I gotcha.  Thought the posts were in the ground.

Like I said, got an aquaintance that built one similar.  He vallied treated 3/4 plywood to drain off into a buried drum with a drain field.

Yours looks good.


----------



## mallymaster4

T.P. said:


> I've been using that type of currency for years to pay the guys that help me on my home projects.
> You'd be suprised how much help shows up when you're paying 3 beers an hour.
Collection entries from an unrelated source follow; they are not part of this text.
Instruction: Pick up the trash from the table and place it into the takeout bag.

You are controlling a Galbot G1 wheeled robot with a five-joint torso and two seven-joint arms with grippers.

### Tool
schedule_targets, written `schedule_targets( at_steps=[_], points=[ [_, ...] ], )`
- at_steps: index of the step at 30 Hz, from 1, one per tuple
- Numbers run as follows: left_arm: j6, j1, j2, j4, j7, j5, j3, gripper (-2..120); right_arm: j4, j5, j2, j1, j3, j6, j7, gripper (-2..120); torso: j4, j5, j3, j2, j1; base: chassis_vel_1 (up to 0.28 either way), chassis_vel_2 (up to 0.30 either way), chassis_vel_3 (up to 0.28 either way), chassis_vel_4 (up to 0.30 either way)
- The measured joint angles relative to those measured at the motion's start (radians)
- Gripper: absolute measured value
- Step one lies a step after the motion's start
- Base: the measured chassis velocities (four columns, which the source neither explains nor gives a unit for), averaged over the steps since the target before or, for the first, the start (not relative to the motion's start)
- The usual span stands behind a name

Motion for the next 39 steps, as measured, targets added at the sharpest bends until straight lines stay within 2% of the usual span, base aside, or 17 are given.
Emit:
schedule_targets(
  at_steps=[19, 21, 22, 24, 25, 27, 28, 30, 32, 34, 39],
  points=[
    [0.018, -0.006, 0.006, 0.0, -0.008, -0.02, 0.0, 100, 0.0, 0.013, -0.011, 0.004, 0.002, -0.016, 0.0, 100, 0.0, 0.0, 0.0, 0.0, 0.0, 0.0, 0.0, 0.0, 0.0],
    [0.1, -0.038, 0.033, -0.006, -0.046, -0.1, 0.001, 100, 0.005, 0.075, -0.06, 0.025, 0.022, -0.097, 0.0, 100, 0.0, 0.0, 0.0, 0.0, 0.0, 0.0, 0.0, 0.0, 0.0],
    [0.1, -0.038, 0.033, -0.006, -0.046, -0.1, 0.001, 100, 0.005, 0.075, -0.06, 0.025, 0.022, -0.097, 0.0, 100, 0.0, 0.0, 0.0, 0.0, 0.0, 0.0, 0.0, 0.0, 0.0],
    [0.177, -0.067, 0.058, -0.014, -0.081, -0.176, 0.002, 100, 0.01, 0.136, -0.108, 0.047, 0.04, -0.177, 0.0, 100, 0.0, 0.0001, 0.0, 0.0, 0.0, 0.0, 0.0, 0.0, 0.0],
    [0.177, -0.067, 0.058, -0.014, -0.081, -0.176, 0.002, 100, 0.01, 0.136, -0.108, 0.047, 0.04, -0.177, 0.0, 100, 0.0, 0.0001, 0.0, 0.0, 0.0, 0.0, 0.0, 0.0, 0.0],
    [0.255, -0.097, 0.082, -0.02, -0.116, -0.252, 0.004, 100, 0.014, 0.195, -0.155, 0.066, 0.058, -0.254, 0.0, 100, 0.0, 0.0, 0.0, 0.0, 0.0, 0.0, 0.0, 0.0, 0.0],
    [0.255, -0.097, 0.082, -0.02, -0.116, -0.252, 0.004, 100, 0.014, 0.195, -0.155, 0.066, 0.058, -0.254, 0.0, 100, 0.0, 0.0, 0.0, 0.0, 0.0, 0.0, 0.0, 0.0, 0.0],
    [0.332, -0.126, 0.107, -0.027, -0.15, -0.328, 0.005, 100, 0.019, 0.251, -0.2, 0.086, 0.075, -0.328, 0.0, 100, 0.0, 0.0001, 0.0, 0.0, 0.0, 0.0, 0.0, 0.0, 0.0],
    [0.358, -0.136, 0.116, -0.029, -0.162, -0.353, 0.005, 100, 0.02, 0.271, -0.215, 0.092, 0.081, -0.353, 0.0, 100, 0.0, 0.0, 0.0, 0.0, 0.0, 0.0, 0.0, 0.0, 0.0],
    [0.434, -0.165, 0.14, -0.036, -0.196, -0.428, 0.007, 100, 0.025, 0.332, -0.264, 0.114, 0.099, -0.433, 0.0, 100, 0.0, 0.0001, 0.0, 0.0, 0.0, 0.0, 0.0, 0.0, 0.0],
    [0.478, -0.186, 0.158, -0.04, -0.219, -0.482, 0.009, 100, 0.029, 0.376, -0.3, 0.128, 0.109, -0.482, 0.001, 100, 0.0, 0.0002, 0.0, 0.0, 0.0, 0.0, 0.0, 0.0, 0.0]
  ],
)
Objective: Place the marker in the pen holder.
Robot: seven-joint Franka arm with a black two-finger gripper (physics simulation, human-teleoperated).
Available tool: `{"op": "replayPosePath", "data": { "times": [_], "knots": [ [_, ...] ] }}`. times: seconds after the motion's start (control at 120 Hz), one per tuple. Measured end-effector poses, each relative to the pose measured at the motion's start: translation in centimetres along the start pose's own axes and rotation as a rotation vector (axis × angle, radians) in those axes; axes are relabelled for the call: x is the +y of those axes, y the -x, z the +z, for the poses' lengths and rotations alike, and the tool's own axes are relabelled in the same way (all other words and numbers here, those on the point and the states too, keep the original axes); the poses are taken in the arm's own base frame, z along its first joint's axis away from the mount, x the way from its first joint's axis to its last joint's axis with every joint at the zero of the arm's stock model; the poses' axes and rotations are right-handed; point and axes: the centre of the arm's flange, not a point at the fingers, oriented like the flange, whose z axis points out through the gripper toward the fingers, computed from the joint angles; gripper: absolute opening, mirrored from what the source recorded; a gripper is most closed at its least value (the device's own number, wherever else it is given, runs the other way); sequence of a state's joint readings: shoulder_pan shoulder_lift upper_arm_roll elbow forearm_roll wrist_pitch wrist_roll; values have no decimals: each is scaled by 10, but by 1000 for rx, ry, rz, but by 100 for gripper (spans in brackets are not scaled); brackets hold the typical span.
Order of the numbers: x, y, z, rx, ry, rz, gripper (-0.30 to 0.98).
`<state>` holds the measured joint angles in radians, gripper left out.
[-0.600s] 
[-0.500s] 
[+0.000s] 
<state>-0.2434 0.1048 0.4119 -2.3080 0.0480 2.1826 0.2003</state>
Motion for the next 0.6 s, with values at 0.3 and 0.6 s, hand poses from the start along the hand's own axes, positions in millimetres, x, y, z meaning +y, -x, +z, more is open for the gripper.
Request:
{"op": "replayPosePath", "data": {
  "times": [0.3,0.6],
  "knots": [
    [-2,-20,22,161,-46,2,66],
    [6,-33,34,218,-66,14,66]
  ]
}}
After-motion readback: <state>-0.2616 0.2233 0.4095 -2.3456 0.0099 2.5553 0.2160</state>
Its amazing what I can get a 30 year veteran contractor/carpenter to help me build with a case.  Well worth the payment when the final results are in.


----------



## mallymaster4

jimbo4116 said:


> I gotcha.  Thought the posts were in the ground.
> 
> Like I said, got an aquaintance that built one similar.  He vallied treated 3/4 plywood to drain off into a buried drum with a drain field.
> 
> Yours looks good.



Thanks, I am not putting them in the ground because i want to be able to relocate them when needed.  I am a senior in college and hope to be moving from my current location soon.  Then i would like to pour a concrete slab and set several of these portable kennels on and install a septic line and mini-tank or 55 gallon drum.


----------



## Corey

mallymaster4 said:


> Thanks, I am not putting them in the ground because i want to be able to relocate them when needed.  I am a senior in college and hope to be moving from my current location soon.  Then i would like to pour a concrete slab and set several of these portable kennels on and install a septic line and mini-tank or 55 gallon drum.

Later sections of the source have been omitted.